*Instructions to follow*: Tally every line of the listing below that holds "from", then give the tally alone.

-- Entries shown follows --

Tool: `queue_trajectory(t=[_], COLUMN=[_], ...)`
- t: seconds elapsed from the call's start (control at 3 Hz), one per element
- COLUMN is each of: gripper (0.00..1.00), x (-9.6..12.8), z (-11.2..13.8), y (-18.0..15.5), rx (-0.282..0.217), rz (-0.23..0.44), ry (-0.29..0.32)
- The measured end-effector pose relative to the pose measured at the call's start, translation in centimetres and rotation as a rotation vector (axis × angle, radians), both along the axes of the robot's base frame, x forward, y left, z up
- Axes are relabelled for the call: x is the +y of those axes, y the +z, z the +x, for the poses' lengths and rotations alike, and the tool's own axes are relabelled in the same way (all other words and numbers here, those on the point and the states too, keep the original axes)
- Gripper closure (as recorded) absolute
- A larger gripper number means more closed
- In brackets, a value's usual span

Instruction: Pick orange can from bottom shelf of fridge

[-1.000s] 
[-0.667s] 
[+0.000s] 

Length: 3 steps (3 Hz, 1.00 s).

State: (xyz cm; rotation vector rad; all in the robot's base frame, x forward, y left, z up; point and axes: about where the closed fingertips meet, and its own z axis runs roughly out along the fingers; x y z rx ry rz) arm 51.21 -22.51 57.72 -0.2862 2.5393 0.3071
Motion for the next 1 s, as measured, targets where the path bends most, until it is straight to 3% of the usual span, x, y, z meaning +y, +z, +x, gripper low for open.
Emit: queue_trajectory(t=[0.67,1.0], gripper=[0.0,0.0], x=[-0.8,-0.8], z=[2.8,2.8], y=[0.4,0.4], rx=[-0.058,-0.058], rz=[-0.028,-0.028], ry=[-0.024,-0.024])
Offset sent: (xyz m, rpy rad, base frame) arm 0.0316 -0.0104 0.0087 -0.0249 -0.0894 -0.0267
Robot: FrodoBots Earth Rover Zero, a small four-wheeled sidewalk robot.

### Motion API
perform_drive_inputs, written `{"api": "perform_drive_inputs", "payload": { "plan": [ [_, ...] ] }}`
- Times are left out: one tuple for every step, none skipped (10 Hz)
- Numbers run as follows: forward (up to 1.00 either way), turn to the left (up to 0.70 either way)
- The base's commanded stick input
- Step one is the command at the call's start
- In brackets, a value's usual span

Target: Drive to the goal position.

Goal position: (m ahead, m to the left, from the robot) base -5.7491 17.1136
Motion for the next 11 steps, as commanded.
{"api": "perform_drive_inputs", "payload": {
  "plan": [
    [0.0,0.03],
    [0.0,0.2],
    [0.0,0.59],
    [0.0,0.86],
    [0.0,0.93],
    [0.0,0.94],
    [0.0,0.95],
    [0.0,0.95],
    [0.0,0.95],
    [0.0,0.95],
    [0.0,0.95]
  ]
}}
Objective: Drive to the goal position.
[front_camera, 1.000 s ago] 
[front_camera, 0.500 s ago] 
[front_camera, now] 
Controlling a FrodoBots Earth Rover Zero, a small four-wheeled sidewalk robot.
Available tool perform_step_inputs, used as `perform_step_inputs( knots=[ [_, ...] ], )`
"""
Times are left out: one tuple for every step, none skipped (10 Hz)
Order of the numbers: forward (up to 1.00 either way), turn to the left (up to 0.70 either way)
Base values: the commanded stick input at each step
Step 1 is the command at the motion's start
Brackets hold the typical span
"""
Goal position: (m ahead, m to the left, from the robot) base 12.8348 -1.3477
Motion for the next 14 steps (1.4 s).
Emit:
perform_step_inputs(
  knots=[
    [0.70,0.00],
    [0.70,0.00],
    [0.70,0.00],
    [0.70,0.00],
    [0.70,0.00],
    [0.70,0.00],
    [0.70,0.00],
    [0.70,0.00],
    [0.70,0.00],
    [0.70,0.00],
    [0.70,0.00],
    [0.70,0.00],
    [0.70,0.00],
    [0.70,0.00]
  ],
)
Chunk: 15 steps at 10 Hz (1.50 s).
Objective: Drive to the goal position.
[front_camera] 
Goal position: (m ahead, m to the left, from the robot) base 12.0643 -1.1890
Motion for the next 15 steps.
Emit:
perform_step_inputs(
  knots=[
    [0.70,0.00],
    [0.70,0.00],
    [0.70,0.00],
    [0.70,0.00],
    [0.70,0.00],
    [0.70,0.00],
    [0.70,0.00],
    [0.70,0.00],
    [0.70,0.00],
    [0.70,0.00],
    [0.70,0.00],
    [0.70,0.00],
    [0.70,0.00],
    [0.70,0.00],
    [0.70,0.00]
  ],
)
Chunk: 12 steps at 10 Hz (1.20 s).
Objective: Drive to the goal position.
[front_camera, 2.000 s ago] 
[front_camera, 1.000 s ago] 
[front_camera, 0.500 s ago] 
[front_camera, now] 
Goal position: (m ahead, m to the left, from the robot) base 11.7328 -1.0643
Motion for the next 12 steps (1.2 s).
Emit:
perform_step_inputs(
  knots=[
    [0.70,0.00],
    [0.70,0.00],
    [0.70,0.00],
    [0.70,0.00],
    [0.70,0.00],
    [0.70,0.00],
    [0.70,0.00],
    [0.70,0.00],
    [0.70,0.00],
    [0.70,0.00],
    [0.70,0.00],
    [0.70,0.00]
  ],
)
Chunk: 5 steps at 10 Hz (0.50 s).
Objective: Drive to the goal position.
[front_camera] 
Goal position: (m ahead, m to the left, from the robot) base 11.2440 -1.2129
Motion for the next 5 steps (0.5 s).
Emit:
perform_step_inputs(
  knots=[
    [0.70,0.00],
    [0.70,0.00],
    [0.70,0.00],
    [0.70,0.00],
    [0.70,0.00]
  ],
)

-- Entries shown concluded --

*Response*: 7